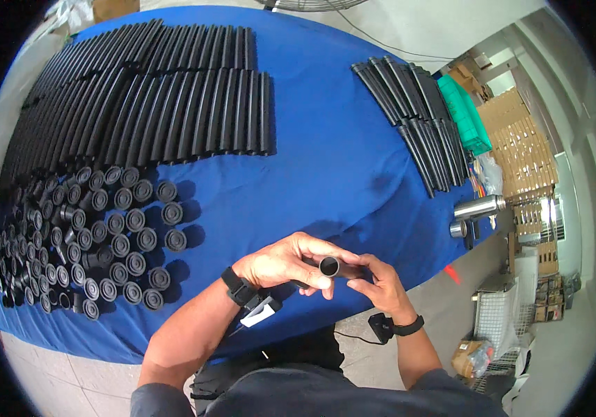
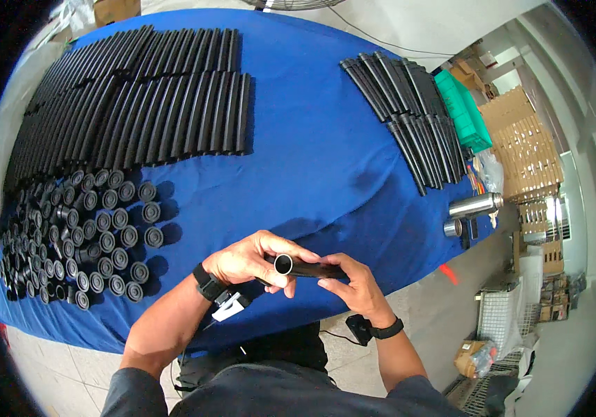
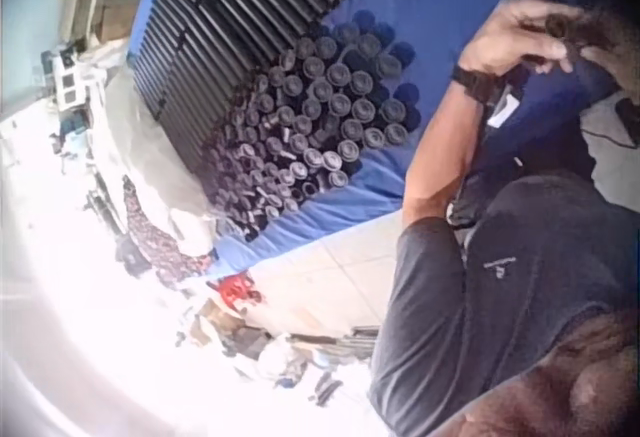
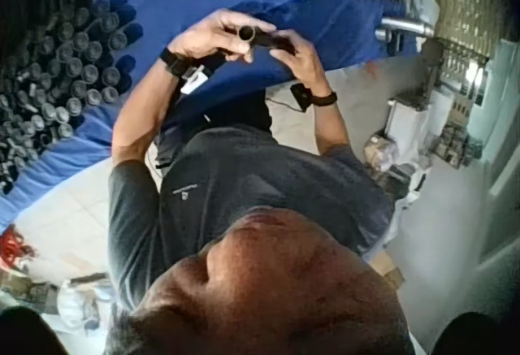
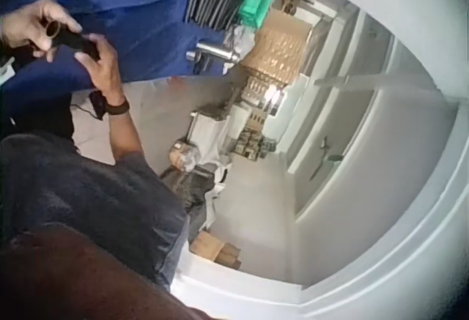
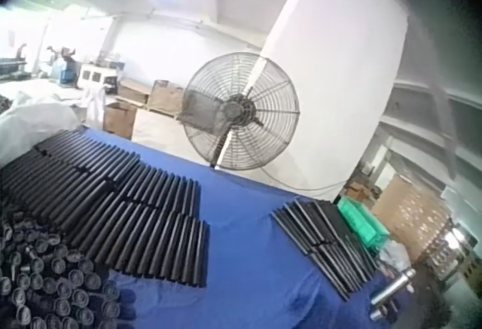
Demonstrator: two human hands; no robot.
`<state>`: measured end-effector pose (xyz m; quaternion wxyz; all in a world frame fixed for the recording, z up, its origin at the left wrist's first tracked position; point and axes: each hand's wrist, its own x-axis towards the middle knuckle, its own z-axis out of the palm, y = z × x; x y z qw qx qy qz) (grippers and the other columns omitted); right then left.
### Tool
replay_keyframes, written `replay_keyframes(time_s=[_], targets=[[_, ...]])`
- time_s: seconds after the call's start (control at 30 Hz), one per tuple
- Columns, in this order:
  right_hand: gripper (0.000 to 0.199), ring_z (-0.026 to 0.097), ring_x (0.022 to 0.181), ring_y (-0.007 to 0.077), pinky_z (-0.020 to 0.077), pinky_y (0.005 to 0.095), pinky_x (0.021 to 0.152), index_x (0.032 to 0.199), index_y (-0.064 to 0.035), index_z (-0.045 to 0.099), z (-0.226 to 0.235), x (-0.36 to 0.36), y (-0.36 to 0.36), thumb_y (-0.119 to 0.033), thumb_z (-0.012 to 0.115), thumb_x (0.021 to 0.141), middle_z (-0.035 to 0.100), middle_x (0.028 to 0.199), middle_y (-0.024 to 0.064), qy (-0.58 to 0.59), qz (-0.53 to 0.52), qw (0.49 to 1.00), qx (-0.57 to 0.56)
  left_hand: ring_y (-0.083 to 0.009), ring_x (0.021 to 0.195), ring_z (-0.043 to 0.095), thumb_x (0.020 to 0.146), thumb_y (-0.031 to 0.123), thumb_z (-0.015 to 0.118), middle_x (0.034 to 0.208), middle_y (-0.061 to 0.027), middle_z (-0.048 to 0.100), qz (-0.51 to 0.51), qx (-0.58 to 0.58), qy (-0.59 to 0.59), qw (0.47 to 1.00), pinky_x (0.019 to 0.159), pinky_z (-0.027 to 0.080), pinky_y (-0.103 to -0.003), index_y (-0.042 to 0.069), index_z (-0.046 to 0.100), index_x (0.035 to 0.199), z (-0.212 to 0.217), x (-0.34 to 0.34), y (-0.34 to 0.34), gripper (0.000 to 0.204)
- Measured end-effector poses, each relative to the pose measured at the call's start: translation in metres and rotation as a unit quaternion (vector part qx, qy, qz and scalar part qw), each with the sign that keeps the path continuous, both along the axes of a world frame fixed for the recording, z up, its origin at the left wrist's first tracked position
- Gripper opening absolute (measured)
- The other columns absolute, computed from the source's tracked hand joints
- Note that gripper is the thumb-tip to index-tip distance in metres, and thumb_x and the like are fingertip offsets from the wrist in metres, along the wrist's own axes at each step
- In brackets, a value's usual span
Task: The person repeatedly picks up a black cylindrical tube and a small circular cap from a table covered with a blue cloth. They insert the cap into one end of the tube, then place the assembled unit onto a growing stack on the right side of the table. The process is repeated continuously throughout the video.
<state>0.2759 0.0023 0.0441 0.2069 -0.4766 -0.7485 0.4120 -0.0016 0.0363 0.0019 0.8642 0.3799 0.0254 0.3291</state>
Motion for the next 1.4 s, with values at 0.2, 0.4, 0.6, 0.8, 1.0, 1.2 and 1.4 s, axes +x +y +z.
replay_keyframes(time_s=[0.2,0.4,0.6,0.8,1.0,1.2,1.4], targets=[[0.042,0.067,0.103,0.0199,0.0525,0.0346,0.092,0.123,-0.0004,0.06,-0.005,-0.006,-0.004,-0.023,0.077,0.092,0.069,0.11,0.0112,0.028,-0.046,0.998,-0.039,-0.0162,0.078,0.072,0.086,0.009,0.079,0.092,-0.0148,0.075,0.008,-0.008,-0.004,1.0,0.056,0.049,-0.024,0.0,0.062,0.136,-0.007,0.003,0.001,0.054],[0.039,0.066,0.096,0.017,0.0521,0.0312,0.086,0.119,0.0,0.062,0.001,0.004,0.008,-0.024,0.077,0.092,0.068,0.104,0.0076,-0.007,0.017,0.997,-0.072,-0.0122,0.067,0.067,0.087,0.014,0.079,0.087,-0.0131,0.075,0.014,-0.02,-0.02,1.0,0.056,0.049,-0.024,-0.001,0.062,0.135,-0.002,-0.001,0.003,0.053],[0.04,0.064,0.086,0.0141,0.0512,0.0272,0.076,0.122,-0.0009,0.058,-0.005,-0.002,-0.001,-0.025,0.074,0.095,0.067,0.1,0.0067,0.06,-0.004,0.994,-0.095,-0.011,0.065,0.065,0.089,0.018,0.078,0.083,-0.0117,0.074,0.031,-0.028,-0.011,0.999,0.055,0.048,-0.024,0.0,0.06,0.137,-0.001,0.0,0.002,0.054],[0.035,0.065,0.079,0.0151,0.054,0.0285,0.068,0.122,-0.0007,0.053,-0.011,-0.013,-0.009,-0.018,0.069,0.097,0.067,0.097,0.0105,0.251,-0.095,0.922,-0.279,-0.0204,0.069,0.057,0.099,0.024,0.052,0.088,-0.012,0.062,0.213,-0.217,-0.068,0.95,0.052,0.042,-0.026,0.007,0.051,0.133,-0.009,0.004,0.015,0.038],[0.028,0.064,0.071,0.0147,0.0531,0.0294,0.06,0.122,-0.0005,0.055,-0.012,-0.022,-0.012,-0.022,0.057,0.104,0.065,0.089,0.0102,0.284,-0.144,0.868,-0.381,-0.021,0.08,0.059,0.099,0.018,0.057,0.102,-0.0123,0.063,0.245,-0.273,-0.14,0.92,0.055,0.046,-0.027,0.009,0.059,0.115,-0.019,0.002,0.018,0.019],[0.029,0.06,0.06,0.0114,0.0487,0.0257,0.05,0.122,-0.0011,0.055,-0.017,-0.019,-0.01,-0.025,0.055,0.105,0.064,0.083,0.009,0.278,-0.179,0.849,-0.413,-0.0147,0.062,0.057,0.106,0.037,0.054,0.101,-0.0161,0.065,0.186,-0.237,-0.189,0.935,0.046,0.043,-0.021,0.008,0.06,0.105,-0.025,0.002,0.019,0.03],[0.026,0.059,0.056,0.0101,0.0477,0.0238,0.046,0.124,-0.0031,0.05,-0.019,-0.028,-0.014,-0.019,0.057,0.105,0.065,0.081,0.0094,0.255,-0.188,0.876,-0.364,-0.013,0.043,0.051,0.109,0.048,0.042,0.091,-0.0213,0.068,0.194,-0.258,-0.161,0.933,0.038,0.04,-0.02,0.006,0.062,0.102,-0.022,0.004,0.019,0.046]])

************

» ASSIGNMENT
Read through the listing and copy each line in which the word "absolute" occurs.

» RESPONSE AREA
- Gripper opening absolute (measured)
- The other columns absolute, computed from the source's tracked hand joints

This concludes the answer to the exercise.